Jessica Jenkins '03, of Spring, Tex., a political science major, heads to Warsaw to study Poland's entrance into the European Union. She plans on her return to pursue graduate studies in international policy. Faculty influence: Prof. Donald Hafner (Political Science).

Sarah Kuchinos '03, of Huntingdon Valley, Pa., who has majored in international studies and minored in Asian studies, and spent a semester abroad in Beijing as a junior, is going to China to study urban development and planning in the industrial city of Harbin. She plans on her return to pursue a master's degree in economic development or development studies, in the hope of a career with the United Nations Development Program. Faculty influences: Adj. Assoc. Prof. Li Zhuqing (Slavic and Eastern Languages), Prof. Robert Ross (Political Science), Assoc. Prof. David Deese (Political Science), Assoc. Prof. Douglas Marcouiller, SJ (Economics).

Jonathan Kucskar CSOM '03, of Amherst, NY, will teach English in Germany during his year abroad.

Raymond Pavicich '03, of Lackawanna, NY, a philosophy major, will do research in Weimar, Germany, on Friedrich Nietzsche's impact on 20th century East German writers and artists, and study at the University of Jena. He plans on his return to pursue graduate studies in German and Slavic literature and culture. Faculty influences: Adj. Asst. Prof. Susan Michalczyk (A&S Honors Program), Assoc. Prof. Charles Hefling (Theology), Adj. Asst. Prof. Thomas Epstein (A&S Honors Program), A&S Honors Program Director Mark O'Connor, Prof. Michael Resler (German Studies).

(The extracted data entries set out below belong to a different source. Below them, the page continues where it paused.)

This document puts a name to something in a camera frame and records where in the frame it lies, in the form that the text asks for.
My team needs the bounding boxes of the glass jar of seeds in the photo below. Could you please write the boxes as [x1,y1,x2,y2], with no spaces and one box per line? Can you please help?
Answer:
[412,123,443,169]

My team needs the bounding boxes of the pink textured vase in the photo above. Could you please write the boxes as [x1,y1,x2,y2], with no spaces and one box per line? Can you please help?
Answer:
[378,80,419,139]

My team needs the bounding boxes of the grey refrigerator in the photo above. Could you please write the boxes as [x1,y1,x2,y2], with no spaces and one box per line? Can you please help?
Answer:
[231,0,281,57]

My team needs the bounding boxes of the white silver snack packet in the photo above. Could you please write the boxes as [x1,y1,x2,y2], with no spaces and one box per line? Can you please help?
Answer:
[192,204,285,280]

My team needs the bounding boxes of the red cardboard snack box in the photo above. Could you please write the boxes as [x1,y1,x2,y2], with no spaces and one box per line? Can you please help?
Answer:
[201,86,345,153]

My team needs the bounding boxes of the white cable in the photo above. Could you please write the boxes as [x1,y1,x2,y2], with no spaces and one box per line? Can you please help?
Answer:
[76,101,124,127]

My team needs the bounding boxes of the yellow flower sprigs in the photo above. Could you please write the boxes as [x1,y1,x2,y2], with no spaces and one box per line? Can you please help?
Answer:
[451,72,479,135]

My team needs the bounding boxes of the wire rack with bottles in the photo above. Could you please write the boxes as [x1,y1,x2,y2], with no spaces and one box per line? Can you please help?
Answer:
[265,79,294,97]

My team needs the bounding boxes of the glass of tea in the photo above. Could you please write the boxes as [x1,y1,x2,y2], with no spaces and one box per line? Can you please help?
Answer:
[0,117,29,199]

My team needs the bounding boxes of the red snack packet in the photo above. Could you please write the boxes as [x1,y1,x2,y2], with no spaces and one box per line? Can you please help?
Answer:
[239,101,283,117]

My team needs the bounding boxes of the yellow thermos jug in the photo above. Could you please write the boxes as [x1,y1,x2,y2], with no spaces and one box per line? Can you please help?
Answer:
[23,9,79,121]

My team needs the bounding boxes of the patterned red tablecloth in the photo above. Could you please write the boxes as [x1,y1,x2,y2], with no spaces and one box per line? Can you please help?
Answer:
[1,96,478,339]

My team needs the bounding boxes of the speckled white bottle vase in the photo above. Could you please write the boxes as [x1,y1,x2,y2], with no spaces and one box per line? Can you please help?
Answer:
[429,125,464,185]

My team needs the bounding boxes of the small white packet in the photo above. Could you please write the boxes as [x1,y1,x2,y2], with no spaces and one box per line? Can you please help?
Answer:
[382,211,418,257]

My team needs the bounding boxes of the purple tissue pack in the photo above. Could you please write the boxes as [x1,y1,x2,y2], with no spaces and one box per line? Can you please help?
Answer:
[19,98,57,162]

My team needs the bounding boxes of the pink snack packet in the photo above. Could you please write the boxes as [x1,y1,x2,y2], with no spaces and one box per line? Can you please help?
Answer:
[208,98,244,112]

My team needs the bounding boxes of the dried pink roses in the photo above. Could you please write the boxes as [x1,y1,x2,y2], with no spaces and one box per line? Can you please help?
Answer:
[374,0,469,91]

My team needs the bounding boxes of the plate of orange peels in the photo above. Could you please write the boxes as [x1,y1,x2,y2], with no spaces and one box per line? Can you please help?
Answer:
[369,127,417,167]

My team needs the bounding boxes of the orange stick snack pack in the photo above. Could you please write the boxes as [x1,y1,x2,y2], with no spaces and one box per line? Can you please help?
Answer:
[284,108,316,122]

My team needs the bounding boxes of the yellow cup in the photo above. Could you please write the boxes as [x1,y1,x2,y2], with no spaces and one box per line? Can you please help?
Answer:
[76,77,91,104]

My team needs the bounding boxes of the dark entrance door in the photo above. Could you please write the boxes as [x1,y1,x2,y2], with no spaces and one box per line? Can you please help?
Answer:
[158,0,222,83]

Daniel Sanez '03, of Hollywood, Calif., a music major with a minor in German, will go to Leipzig, Germany, to study with Ullrich Boehme, organist of St. Thomas Church, where Bach played. He will also attend the Hochschule fuer Musik, established in Leipzig by Felix Mendelssohn. He hopes on his return to attend Oberlin Conservatory for a graduate degree in historical performance, concentrating on organ and harpsichord. Faculty influences: Senior Lect. John Finney (Music), Prof. T. Frank Kennedy, SJ (Music), Prof. Michael Resler (German Studies).

Rosarie Tucci '02, working this year at the United Nations after having graduated from BC with a double major in political science and communication, travels to Bulgaria to study the human-rights work of non-governmental organizations. Future goals include graduate studies in human rights and conflict resolution, or working at a think-tank. Influential faculty: Adj. Asst. Prof. Mariela Dakova (Slavic and Eastern Languages), Adj. Assoc. Prof. Paul Christensen (Political Science), Assoc. Prof. Ann Marie Barry (Communication), Assoc. Prof. Margaret Thomas (Slavic and Eastern Languages).

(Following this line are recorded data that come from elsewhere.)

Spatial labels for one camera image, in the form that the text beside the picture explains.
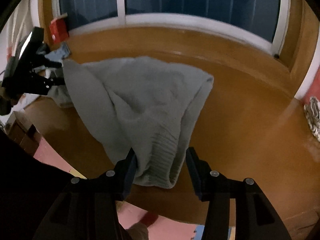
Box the red box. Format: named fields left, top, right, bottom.
left=49, top=13, right=69, bottom=44

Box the light blue denim garment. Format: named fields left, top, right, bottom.
left=44, top=42, right=71, bottom=62

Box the pink white curtain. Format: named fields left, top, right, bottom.
left=302, top=68, right=320, bottom=105

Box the patterned folded cloth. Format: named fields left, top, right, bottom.
left=304, top=96, right=320, bottom=142

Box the white framed window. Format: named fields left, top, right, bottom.
left=52, top=0, right=291, bottom=55

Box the grey knit sweater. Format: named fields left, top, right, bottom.
left=48, top=56, right=214, bottom=189

Marta Villacorta '03, of Bay Shore, NY. .

In other fellowship-related news, Pasha Mirazimi '03, working with Assoc. Prof. Udayan Mohanty (Chemistry), has been awarded the Norris/Richards Undergraduate Summer Research Scholarship from the Northeast Section of the American Chemical Society.

Alexander Demidov '04 has received a Barry M. Goldwater Scholarship, the premier undergraduate award in math, engineering and the sciences. Demidov plans to pursue a doctorate in theoretical physics, possibly specializing in superconductivity.

Kevin Hoskins '04 has won a $32,000 Beinecke Scholarship, which is awarded to "young men and women of exceptional promise" for graduate study.

Daetwan Williams '02, completing his first year at University of Louisville Medical School, has won a National Medical Fellowship to carry out research in the lab of Prof. Thomas Chiles (Biology).